C'est une étrange et longue guerre que celle où la violence essaie d'opprimer la vérité. Tous les efforts de la violence ne peuvent affaiblir la vérité, et ne servent qu'à la relever davantage. Toutes les lumières de la vérité ne peuvent rien pour arrêter la violence, et ne font que l'irriter encore plus. Quand la force combat la force, la plus puissante détruit la moindre ; quand l'on oppose les discours aux discours, ceux qui sont véritables et convaincants confondent et dissipent ceux qui n'ont que la vanité et le mensonge ; mais la violente et la vérité ne peuvent rien l'une sur l'autre. Qu'on ne prétende pas de là néanmoins que les choses soient égales : car il y a cette extrême différence que la violence n'a qu'un cours borné par l'ordre de Dieu qui en conduit les effets à la gloire de la vérité qu'elle attaque, au lieu que la vérité subsiste éternellement et triomphe enfin de ses ennemis ; parce qu'elle est éternelle et puissante comme Dieu même.
PASCALPASCAL
Notons qu'en opposant irréductiblement deux ordres, celui de la force et celui des idées, Pascal dans ce texte reste optimiste : selon lui la croyance en un auteur moral du monde permet d'espérer à terme le triomphe de la vérité (intuition et croyance eschatologique que Hegel retrouve dans sa Philosophie de l'Histoire).

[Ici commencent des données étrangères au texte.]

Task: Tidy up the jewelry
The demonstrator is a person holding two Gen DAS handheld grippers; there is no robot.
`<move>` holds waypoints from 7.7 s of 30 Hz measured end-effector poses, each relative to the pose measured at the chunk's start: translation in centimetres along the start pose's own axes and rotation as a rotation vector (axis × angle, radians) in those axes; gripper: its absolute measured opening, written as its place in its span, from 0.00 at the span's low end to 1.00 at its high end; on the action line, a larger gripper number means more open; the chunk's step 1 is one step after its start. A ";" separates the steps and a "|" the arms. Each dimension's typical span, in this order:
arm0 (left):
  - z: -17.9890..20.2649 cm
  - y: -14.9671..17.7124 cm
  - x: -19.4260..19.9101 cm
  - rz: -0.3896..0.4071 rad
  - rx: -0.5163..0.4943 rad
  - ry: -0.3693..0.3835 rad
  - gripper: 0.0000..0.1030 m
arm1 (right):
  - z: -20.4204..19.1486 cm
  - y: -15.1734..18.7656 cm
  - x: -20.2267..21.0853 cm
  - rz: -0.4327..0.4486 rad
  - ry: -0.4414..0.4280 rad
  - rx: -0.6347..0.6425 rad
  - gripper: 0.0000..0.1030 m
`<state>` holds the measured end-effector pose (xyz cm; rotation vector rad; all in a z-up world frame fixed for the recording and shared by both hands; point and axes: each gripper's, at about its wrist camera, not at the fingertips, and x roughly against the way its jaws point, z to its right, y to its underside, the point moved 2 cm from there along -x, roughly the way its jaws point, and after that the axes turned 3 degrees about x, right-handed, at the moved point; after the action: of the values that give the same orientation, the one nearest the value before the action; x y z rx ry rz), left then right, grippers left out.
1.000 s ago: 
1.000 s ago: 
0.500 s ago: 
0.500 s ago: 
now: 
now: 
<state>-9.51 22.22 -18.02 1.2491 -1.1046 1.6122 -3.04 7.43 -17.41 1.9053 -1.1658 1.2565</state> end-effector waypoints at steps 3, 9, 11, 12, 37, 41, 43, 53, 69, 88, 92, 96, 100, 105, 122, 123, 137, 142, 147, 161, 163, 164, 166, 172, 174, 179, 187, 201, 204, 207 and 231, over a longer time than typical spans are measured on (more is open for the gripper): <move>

Les analyses de Raymond Aron nous ont appris plus de réalisme : le triomphe de la raison n'est pas de lui-même nécessairement inscrit dans le sens de l'Histoire, il dépend exclusivement de la coopération des hommes de bonne volonté et suppose donc des individus qui aient intérêt à défendre le parti de la raison comme d'autres peuvent avoir intérêt à défendre la superstition et la logique de la crainte. (Cf. à ce propos la grande opposition entre les régimes politiques établie par Monstesquieu dans l'Esprit des lois )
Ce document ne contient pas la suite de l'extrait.